About Us
AMERICAN CHARTER
The American Charter of Freedom of Religion and Conscience is an initiative of the Religious Freedom Institute.
American Charter Co-Chairs
William A. Galston
CO-CHAIR
William A. Galston holds the Ezra K. Zilkha Chair in the Brookings Institution’s Governance Studies Program, where he serves as a senior fellow, and is College Park Professor at the University of Maryland. A former policy advisor to President Clinton and presidential candidates, Galston is an expert on domestic policy, political campaigns, and elections. His current research focuses on designing a new social contract and the implications of political polarization. Galston is the author of eight books and more than 100 articles in the fields of political theory, public policy, and American politics. His most recent books are Liberal Pluralism: The Implications of Value Pluralism for Political Theory and Practice (Cambridge, 2002), The Practice of Liberal Pluralism (Cambridge, 2004), and Public Matters: Politics, Policy and Religion in the 21st Century (Rowman & Littlefield, 2005).
Os Guinness
CO-CHAIR
Os Guinness is a prolific author, social critical and former Guest Scholar at the Woodrow Wilson Center for International Studies, Visiting Fellow at the Brooking Institution, and Senior Fellow at the EastWest Institute in New York. He is currently a senior fellow at the Oxford Centre for Christian Apologetics in Oxford. Guinness has published on a wide range of topics, writing or editing more than thirty books, including The Global Public Square: Religious Freedom and the Making of a World Safe for Diversity (2013). He gained notoriety for his efforts drafting the “Global Charter of Conscience,” which was published at the European Union Parliament in 2012, and the 1986 “Williamsburg Charter,” which was signed by Gerald Ford, Jimmy Carter, Warren Burger, William Rehnquist, and Coretta Scott King, among other American leaders. Both charters affirmed the fundamental value of religious freedom and called for reinvigorated debate on the role of religion in the public square.
Project Directors
PROJECT DIRECTOR
Byron R. Johnson
Byron R. Johnson is Distinguished Professor of the Social Sciences at Baylor University. He is a leading authority on the scientific study of religion, the efficacy of faith-based organizations, and criminal justice.
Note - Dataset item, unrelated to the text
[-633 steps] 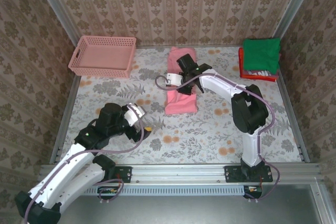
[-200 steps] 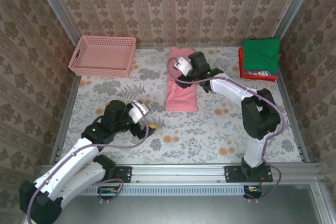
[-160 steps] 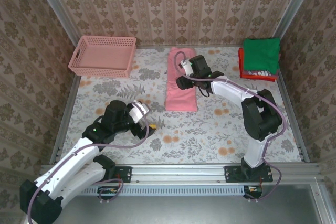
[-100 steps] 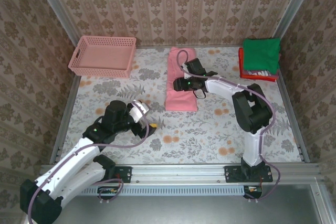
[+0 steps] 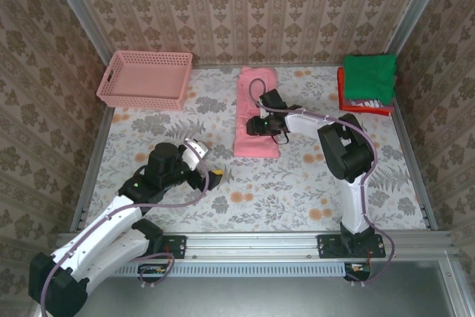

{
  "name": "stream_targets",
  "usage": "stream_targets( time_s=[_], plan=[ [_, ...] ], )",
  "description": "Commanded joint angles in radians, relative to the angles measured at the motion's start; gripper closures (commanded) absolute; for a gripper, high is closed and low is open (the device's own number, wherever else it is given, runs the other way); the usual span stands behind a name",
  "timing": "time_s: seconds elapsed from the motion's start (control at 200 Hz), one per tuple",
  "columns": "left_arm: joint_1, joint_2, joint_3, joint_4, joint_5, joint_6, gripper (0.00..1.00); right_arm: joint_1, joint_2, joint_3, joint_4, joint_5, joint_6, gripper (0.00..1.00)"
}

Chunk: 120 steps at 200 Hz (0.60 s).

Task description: Fold and stack the t-shirts

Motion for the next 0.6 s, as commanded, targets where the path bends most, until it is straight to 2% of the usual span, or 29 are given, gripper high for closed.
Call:
stream_targets(
  time_s=[0.0,0.215,0.4,0.525,0.595],
  plan=[
    [0.009,-0.005,-0.014,0.038,-0.018,-0.039,0.0,0.005,-0.061,-0.125,-0.037,-0.03,0.046,0.5],
    [0.009,-0.003,-0.027,0.058,-0.027,-0.054,0.0,0.037,-0.219,-0.359,-0.025,-0.065,0.058,0.51],
    [0.009,0.03,-0.021,0.095,-0.018,-0.058,0.0,0.097,-0.382,-0.452,-0.046,-0.075,0.065,0.49],
    [0.009,0.049,-0.01,0.097,-0.007,-0.048,0.0,0.102,-0.496,-0.441,-0.092,-0.034,-0.068,0.42],
    [0.009,0.046,-0.007,0.088,-0.01,-0.037,0.0,0.11,-0.556,-0.43,-0.117,-0.006,-0.218,0.39]
  ],
)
Byron is the founding director of the Baylor Institute for Studies of Religion (ISR) as well as director of the Program on Prosocial Behavior. Before joining the faculty at Baylor University, Johnson directed research centers at Vanderbilt University and the University of Pennsylvania. In addition to private grant projects, he has directed grant projects from the U.S. Departments of Labor and Justice, National Institutes of Health, and United States Institute for Peace.
He is the author of more than 200 articles and books, including More God, Less Crime: Why Faith Matters and How it Could Matter More (2011), The Angola Prison Seminary: Effects of Faith-Based Ministry on Identity Transformation, Desistance, and Rehabilitation (2016), and The Quest for Purpose: The Collegiate Search for a Meaningful Life (2017). His recent publications include examinations of the impact of faith-based programs on recidivism reduction and prisoner reentry.
PROJECT DIRECTOR
Brian W. Walsh
Brian W. Walsh is an attorney who co-directs the American Charter initiative. For the past dozen years, he has built and led diverse partnerships and coalitions—both in and outside of Washington, D.C.—to counter polarization and partisan stalemates on challenging issues, including freedom of religion and conscience and criminal-justice reform. His current work includes serving as executive director of the Faith & Giving Coalition, a multi-denominational, multi-faith initiative whose mission is to protect and promote faith-based and other charitable giving through education and advocacy.
As a research program executive director at the Ethics and Public Policy Center in Washington, Brian convened widely attended national religious freedom conferences bringing together national leaders of the Adventist, Buddhist, Catholic, Eastern Orthodox, Evangelical, Hindu, Jewish, Latter-day Saint, Muslim, Sikh, and numerous other faith communities. He has developed initiatives supported by leaders of faith communities representing over 100 million Americans.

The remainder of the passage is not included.